Nengjie Cao scite author profile

It is a great challenge to develop efficient room‐temperature sensing materials and sensors for nitric oxide (NO) gas, which is a biomarker molecule used in the monitoring of inflammatory respiratory diseases. Herein, Hemin (Fe (III)‐protoporphyrin IX) is introduced into the nitrogen‐doped reduced graphene oxide (N‐rGO) to obtain a novel sensing material HNG‐ethanol. Detailed XPS spectra and DFT calculations confirm the formation of carbon–iron bonds in HNG‐ethanol during synthesis process, which act as electron transport channels from graphene to Hemin. Owing to this unique chemical structure, HNG‐ethanol exhibits superior gas sensing properties toward NO gas (Ra/Rg = 3.05, 20 ppm) with a practical limit of detection (LOD) of 500 ppb and reliable repeatability (over 5 cycles).
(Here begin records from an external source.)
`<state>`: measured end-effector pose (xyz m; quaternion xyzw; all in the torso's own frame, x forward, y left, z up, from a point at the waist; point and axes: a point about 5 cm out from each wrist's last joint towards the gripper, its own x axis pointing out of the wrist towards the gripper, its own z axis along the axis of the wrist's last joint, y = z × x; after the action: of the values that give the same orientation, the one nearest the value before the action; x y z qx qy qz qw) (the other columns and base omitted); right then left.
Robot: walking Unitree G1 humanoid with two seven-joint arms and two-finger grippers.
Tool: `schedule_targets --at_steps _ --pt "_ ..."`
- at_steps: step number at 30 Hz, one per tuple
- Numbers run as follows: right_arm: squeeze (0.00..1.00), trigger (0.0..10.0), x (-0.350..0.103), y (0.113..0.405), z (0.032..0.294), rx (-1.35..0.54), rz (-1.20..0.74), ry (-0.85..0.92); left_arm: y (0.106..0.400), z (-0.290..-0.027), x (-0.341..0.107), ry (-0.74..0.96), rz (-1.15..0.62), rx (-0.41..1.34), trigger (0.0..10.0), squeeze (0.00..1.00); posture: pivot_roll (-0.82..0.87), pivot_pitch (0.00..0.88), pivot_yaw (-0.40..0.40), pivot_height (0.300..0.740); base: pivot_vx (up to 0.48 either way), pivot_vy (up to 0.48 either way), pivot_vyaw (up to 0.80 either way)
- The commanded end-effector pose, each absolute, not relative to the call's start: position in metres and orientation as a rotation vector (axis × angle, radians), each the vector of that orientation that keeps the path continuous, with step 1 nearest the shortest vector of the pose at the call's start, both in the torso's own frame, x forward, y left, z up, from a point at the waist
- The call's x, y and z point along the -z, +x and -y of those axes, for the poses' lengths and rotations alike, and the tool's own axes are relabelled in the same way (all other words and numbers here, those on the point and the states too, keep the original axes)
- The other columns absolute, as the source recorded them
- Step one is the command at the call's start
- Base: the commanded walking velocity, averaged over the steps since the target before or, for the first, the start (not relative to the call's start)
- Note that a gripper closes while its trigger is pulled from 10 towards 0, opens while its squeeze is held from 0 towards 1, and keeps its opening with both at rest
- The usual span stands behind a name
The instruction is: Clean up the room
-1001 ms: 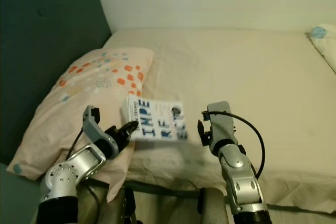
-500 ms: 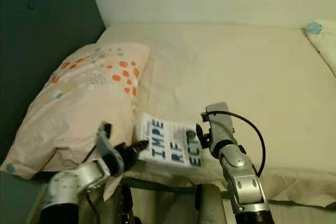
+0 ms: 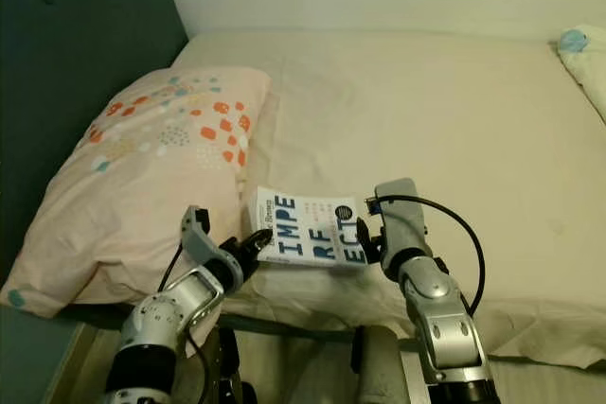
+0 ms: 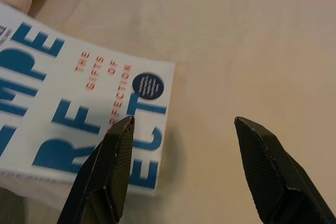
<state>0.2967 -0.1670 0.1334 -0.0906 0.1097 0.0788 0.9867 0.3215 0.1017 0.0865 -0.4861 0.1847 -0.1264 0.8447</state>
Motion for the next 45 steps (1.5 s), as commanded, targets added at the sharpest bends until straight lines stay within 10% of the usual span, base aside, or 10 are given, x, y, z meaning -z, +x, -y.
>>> schedule_targets --at_steps 1,16,31,32,34,35,37,38,40,45 --pt "0.0 10.0 -0.13 0.291 0.162 -0.201 -0.236 -0.18 0.32 -0.102 -0.078 -0.996 -0.398 0.253 10.0 0.0 -0.1 0.292 0.013 0.603 0.0 0.0 0.0" --pt "0.0 10.0 -0.097 0.221 0.157 -0.718 -0.702 -0.221 0.312 -0.087 -0.064 -0.84 -0.476 0.418 10.0 0.0 -0.11 0.284 0.015 0.603 0.0 0.0 0.0" --pt "0.0 10.0 -0.119 0.207 0.166 -0.834 -0.72 -0.305 0.307 -0.075 -0.056 -0.82 -0.503 0.469 10.0 0.0 -0.12 0.289 0.023 0.603 0.0 0.0 0.0" --pt "0.0 10.0 -0.119 0.207 0.165 -0.838 -0.727 -0.305 0.307 -0.074 -0.056 -0.826 -0.504 0.472 10.0 0.36 -0.12 0.29 0.02 0.603 0.0 0.0 0.0" --pt "0.0 10.0 -0.119 0.207 0.165 -0.838 -0.727 -0.305 0.307 -0.074 -0.056 -0.826 -0.504 0.472 10.0 0.36 -0.12 0.29 0.02 0.603 0.0 0.0 0.0" --pt "0.0 10.0 -0.119 0.206 0.165 -0.842 -0.732 -0.306 0.306 -0.073 -0.055 -0.824 -0.506 0.474 10.0 1.0 -0.12 0.29 0.019 0.603 0.0 0.0 0.0" --pt "0.0 10.0 -0.118 0.205 0.165 -0.85 -0.741 -0.323 0.306 -0.072 -0.055 -0.818 -0.509 0.476 10.0 1.0 -0.11 0.289 0.02 0.603 0.0 0.0 0.0" --pt "0.0 10.0 -0.118 0.204 0.165 -0.857 -0.747 -0.329 0.306 -0.071 -0.055 -0.818 -0.511 0.475 10.0 0.43 -0.11 0.29 0.02 0.603 0.0 0.0 0.0" --pt "0.0 10.0 -0.117 0.203 0.165 -0.864 -0.751 -0.333 0.306 -0.07 -0.056 -0.814 -0.51 0.473 10.0 0.0 -0.11 0.289 0.02 0.603 0.0 0.0 0.0" --pt "0.0 10.0 -0.116 0.203 0.164 -0.867 -0.749 -0.332 0.306 -0.071 -0.056 -0.797 -0.501 0.469 10.0 0.0 -0.11 0.287 0.023 0.603 0.0 0.0 0.0"
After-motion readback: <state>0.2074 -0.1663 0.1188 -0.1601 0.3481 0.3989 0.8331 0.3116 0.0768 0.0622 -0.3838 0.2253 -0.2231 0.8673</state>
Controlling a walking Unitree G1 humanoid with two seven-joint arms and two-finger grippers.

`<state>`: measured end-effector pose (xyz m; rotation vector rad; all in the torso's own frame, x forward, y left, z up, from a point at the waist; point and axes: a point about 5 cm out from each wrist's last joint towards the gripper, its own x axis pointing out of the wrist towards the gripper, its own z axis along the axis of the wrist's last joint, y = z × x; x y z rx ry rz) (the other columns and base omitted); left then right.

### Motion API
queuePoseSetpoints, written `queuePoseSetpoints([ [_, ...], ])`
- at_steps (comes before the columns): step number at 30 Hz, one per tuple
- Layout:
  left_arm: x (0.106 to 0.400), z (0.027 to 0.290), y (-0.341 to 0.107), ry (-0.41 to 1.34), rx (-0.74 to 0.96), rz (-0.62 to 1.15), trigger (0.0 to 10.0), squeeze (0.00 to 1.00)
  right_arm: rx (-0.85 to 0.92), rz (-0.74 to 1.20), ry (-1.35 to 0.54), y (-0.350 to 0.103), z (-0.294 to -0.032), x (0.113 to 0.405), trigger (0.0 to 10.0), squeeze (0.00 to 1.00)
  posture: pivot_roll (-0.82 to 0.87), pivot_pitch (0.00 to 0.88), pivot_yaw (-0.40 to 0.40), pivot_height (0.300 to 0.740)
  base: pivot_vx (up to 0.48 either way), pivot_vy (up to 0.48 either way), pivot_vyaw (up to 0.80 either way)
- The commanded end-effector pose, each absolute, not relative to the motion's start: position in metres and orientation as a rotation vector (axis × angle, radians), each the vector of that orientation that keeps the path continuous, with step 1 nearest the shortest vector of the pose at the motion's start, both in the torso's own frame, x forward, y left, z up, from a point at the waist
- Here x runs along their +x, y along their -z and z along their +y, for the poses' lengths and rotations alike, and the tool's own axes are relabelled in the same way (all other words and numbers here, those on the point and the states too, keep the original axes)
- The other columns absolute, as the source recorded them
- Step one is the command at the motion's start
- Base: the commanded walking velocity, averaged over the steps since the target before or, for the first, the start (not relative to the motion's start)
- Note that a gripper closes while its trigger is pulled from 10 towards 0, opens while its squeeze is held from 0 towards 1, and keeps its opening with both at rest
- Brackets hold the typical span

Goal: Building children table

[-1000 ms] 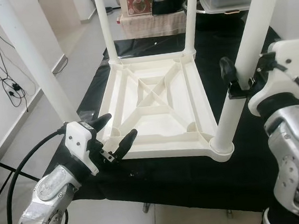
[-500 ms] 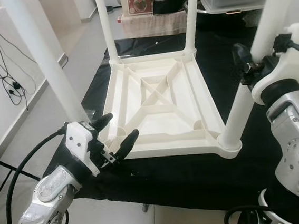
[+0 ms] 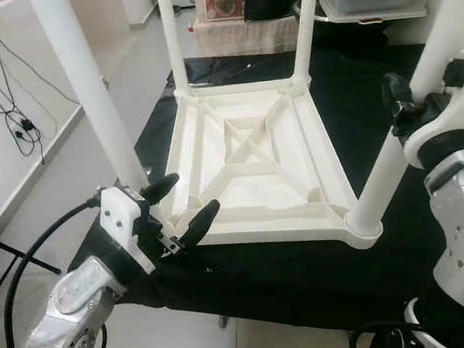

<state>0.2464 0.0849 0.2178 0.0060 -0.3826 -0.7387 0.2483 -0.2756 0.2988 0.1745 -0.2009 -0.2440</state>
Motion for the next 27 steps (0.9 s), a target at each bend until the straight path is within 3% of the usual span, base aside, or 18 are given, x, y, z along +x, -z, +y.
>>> queuePoseSetpoints([
  [1, 0.244, 0.084, -0.218, 0.766, 0.012, -0.373, 10.0, 0.0, 0.34, 0.104, 0.468, -0.237, -0.305, 0.248, 0.0, 0.0, -0.05, 0.11, 0.021, 0.74, 0.0, 0.0, 0.0],
  [10, 0.242, 0.084, -0.22, 0.778, 0.029, -0.372, 10.0, 0.0, 0.501, 0.371, 0.71, -0.159, -0.332, 0.23, 0.0, 0.0, -0.03, 0.124, 0.019, 0.74, 0.0, 0.0, 0.0],
  [16, 0.238, 0.087, -0.221, 0.78, 0.041, -0.36, 10.0, 0.0, 0.505, 0.497, 0.735, -0.125, -0.332, 0.229, 0.0, 0.0, 0.0, 0.138, 0.026, 0.74, 0.0, 0.0, 0.0],
  [27, 0.233, 0.094, -0.225, 0.782, 0.051, -0.34, 10.0, 0.0, 0.459, 0.422, 0.679, -0.151, -0.327, 0.24, 0.0, 0.0, 0.02, 0.162, 0.043, 0.74, 0.0, 0.0, 0.0],
])
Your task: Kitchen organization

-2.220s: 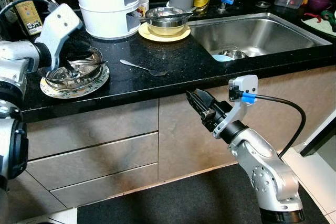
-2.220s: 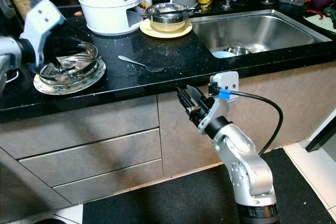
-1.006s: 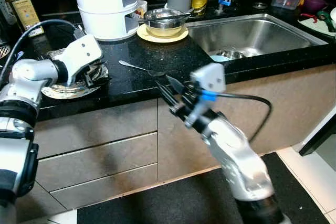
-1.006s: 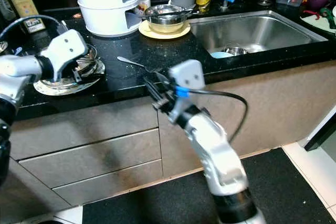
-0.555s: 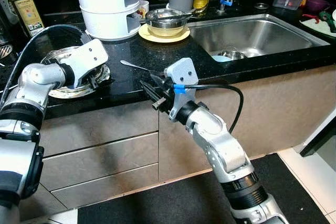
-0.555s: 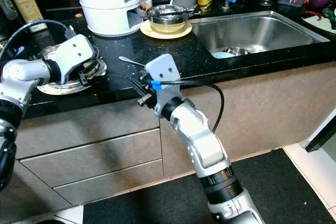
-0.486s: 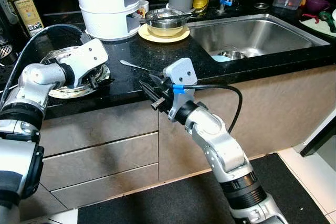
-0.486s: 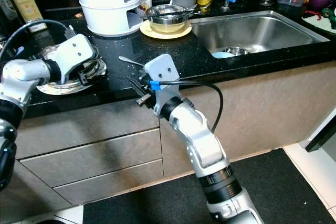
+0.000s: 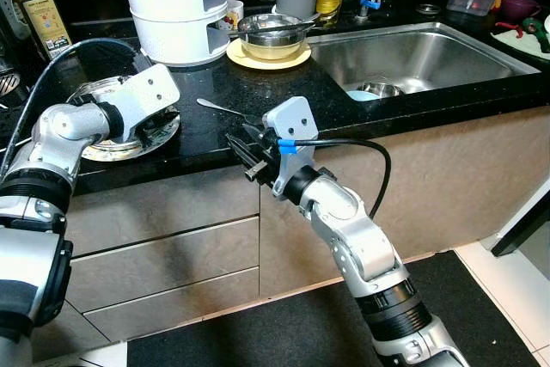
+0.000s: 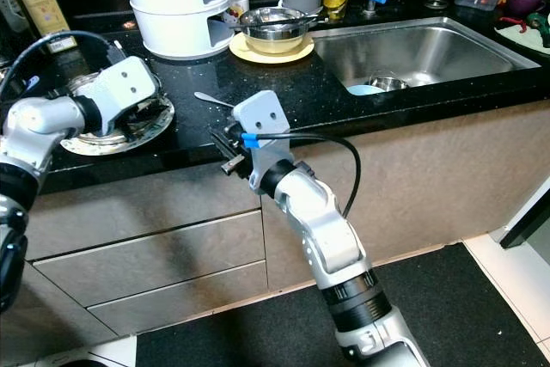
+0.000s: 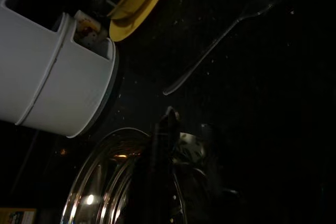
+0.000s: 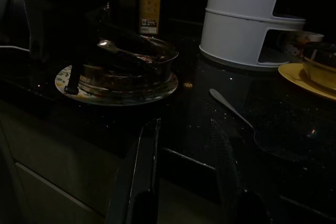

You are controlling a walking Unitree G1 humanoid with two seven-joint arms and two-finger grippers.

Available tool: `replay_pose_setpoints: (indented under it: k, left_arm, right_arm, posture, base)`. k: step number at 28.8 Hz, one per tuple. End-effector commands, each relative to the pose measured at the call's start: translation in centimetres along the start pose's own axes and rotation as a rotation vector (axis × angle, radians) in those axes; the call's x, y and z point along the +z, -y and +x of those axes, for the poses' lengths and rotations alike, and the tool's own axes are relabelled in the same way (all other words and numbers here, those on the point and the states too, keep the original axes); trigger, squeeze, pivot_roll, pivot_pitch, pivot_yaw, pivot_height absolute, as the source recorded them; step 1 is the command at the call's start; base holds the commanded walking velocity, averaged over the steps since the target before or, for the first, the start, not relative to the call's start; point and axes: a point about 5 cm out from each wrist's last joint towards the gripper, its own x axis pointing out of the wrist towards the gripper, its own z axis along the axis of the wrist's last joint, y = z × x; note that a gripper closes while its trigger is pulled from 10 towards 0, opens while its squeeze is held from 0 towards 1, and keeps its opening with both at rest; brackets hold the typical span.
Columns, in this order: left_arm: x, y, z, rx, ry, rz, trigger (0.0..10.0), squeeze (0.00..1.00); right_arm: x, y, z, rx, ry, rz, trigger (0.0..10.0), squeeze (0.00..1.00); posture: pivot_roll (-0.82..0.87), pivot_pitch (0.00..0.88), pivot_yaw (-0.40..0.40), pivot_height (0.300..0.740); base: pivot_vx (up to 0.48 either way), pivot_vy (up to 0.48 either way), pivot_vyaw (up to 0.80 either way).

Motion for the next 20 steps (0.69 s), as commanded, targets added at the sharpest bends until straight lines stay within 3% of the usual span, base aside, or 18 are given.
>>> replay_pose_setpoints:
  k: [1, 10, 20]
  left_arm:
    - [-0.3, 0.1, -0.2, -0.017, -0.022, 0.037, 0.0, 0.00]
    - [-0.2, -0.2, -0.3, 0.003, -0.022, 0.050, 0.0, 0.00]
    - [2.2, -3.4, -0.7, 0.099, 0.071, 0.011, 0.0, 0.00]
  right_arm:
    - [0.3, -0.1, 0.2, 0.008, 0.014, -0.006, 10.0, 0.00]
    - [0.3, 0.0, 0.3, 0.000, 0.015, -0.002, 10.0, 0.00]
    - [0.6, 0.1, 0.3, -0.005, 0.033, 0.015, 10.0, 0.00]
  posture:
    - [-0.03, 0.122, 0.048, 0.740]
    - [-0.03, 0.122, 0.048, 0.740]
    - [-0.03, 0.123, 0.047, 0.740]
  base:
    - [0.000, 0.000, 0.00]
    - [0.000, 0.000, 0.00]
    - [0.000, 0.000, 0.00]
The HNG‐ethanol sensor also possesses high selectivity against other exhaled gases, high humidity resistance, and stability (less than 3% decrease over 30 days). In addition, a deep understanding of the gas sensing mechanisms is proposed for the first time in this work, which is instructive to the community for fabricating sensing materials based on graphene‐iron derivatives in the future.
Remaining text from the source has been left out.